▶ **WORK TASK**: Needed from the data below: every line from the one with "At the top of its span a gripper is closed" up to and including the one with "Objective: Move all", repeated exactly and with nothing else.

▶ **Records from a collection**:
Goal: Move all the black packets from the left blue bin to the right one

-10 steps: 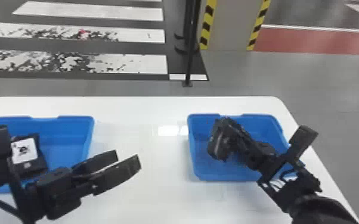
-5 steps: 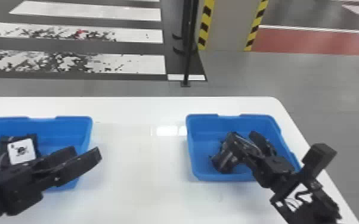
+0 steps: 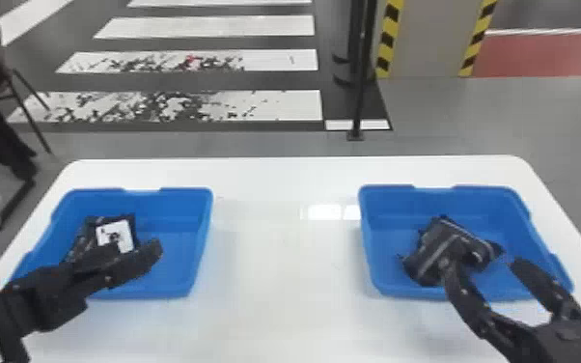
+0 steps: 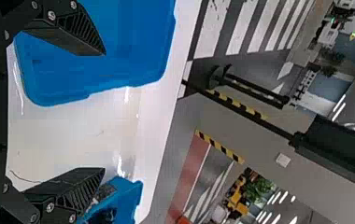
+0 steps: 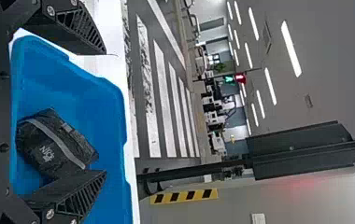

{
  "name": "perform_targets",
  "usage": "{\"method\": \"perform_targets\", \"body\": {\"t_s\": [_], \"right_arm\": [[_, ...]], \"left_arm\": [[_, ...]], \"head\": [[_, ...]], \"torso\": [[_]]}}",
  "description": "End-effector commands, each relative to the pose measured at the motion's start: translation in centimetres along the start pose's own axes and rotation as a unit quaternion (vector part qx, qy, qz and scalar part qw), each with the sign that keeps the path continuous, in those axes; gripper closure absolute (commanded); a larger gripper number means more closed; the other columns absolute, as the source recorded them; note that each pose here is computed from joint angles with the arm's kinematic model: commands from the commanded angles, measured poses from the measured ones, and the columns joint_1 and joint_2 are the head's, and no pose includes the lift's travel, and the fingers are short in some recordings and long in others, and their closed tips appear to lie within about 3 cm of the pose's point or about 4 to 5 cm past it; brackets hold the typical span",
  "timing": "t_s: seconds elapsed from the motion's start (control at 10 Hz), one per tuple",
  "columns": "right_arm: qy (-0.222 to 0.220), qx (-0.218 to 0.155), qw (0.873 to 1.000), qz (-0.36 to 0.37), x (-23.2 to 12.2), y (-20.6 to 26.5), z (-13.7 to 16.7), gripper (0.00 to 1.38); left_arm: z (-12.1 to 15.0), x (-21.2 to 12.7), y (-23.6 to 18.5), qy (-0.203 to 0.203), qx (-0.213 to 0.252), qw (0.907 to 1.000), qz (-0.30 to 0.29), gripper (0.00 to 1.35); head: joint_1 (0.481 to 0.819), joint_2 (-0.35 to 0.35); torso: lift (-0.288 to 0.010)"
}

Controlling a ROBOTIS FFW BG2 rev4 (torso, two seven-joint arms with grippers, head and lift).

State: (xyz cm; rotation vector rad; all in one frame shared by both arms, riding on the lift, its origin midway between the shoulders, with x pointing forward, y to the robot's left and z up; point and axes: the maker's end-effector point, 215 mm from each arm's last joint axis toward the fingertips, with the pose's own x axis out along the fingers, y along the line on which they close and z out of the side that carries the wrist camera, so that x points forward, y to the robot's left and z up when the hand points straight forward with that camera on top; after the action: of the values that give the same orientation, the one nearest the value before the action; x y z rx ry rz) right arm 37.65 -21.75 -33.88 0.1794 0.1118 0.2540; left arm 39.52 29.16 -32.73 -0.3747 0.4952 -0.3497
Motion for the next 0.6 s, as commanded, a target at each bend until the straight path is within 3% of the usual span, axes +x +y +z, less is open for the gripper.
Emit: {"method": "perform_targets", "body": {"t_s": [0.0,0.3,0.5], "right_arm": [[0.005,0.016,1.0,0.0,-2.0,1.0,0.0,0.12],[0.018,0.038,0.999,0.001,-3.1,1.6,-1.0,0.12],[0.021,0.045,0.999,0.001,-3.1,1.6,-1.5,0.12]], "left_arm": [[0.1,-1.0,3.4,0.005,-0.002,0.9989,0.046,0.18],[0.7,-2.2,10.4,0.005,-0.016,0.9905,0.136,0.18],[0.8,-1.1,14.7,0.017,-0.037,0.9852,0.166,0.18]], "head": [[0.695,0.106],[0.695,0.216],[0.695,0.275]], "torso": [[-0.154],[-0.154],[-0.154]]}}
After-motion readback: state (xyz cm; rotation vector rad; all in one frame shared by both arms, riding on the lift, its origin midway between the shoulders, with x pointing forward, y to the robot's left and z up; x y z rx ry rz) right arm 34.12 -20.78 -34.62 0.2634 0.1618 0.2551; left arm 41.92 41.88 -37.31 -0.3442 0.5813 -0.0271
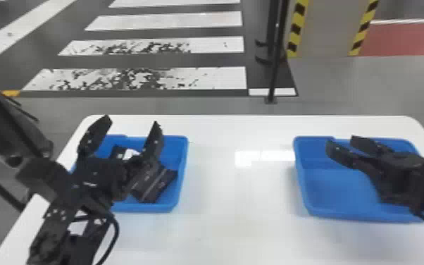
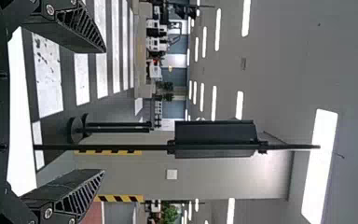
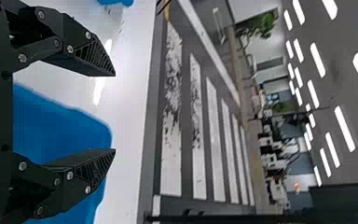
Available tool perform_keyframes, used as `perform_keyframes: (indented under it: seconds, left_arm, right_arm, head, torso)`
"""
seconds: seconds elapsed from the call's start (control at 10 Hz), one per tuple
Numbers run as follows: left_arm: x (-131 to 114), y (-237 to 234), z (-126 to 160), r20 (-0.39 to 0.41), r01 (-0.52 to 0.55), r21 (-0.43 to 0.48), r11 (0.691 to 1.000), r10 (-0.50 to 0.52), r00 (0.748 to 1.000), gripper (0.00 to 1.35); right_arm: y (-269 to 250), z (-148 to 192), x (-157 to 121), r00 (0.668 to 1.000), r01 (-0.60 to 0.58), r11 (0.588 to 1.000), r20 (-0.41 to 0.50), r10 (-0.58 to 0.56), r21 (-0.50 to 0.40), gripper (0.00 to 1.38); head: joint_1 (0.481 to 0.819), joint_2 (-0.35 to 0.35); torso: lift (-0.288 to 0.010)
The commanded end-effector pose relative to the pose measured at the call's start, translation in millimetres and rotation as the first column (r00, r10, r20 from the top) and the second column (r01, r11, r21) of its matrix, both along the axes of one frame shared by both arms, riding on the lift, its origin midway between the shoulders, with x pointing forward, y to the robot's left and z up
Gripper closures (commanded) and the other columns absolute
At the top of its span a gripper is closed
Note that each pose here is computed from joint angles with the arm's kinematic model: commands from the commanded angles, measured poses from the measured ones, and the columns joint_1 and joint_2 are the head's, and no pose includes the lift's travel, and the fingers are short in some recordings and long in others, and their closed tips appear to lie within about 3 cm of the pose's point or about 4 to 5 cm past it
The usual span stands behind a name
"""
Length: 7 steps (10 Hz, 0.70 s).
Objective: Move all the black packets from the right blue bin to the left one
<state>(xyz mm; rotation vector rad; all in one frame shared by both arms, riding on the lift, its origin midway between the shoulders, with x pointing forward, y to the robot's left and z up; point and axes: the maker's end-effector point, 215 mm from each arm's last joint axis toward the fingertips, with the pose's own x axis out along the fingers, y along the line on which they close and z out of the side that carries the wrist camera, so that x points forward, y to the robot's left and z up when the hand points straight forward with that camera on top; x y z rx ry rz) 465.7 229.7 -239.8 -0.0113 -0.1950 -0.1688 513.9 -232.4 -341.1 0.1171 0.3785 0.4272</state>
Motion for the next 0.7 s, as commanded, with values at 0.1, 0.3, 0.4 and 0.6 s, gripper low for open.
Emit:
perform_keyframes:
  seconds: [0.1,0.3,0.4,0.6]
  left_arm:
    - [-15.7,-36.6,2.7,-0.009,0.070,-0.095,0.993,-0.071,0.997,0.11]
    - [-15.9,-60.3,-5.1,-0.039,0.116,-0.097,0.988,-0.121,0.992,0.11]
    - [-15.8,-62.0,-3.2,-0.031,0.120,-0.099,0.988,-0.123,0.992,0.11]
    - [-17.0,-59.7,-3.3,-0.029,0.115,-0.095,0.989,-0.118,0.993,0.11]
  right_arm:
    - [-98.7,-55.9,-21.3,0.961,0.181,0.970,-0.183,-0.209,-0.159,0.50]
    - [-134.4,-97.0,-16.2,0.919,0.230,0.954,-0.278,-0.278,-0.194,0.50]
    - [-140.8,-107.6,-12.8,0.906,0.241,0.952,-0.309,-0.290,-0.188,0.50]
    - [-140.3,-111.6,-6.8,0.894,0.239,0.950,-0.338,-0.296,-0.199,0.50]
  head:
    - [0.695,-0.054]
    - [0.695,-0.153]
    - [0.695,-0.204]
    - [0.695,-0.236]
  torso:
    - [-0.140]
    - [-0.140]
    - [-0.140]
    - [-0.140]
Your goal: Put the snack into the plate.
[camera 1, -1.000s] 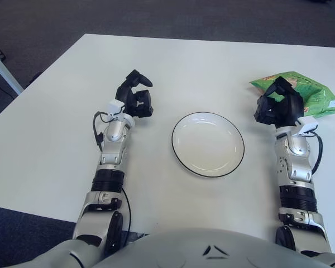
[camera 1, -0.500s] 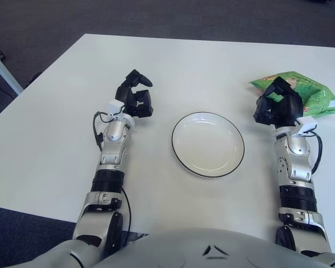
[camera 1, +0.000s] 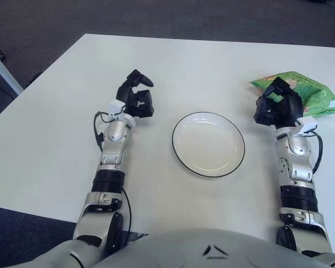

▶ **RESPONSE TO THE EXERCISE**:
At the top of its span a gripper is closed
Note that each pose here is computed from joint angles with the arm's kinematic model: commands from the commanded angles, measured poses from the measured ones, and the columns joint_1 and joint_2 are the head's, and no pose includes the lift's travel, and the fingers are short in some recordings and long in others, and their closed tips appear to lie within about 3 cm of the pose's point or about 4 to 5 cm past it
The usual span stands behind a name
"""
Length: 7 steps (10 Hz, 0.70 s).
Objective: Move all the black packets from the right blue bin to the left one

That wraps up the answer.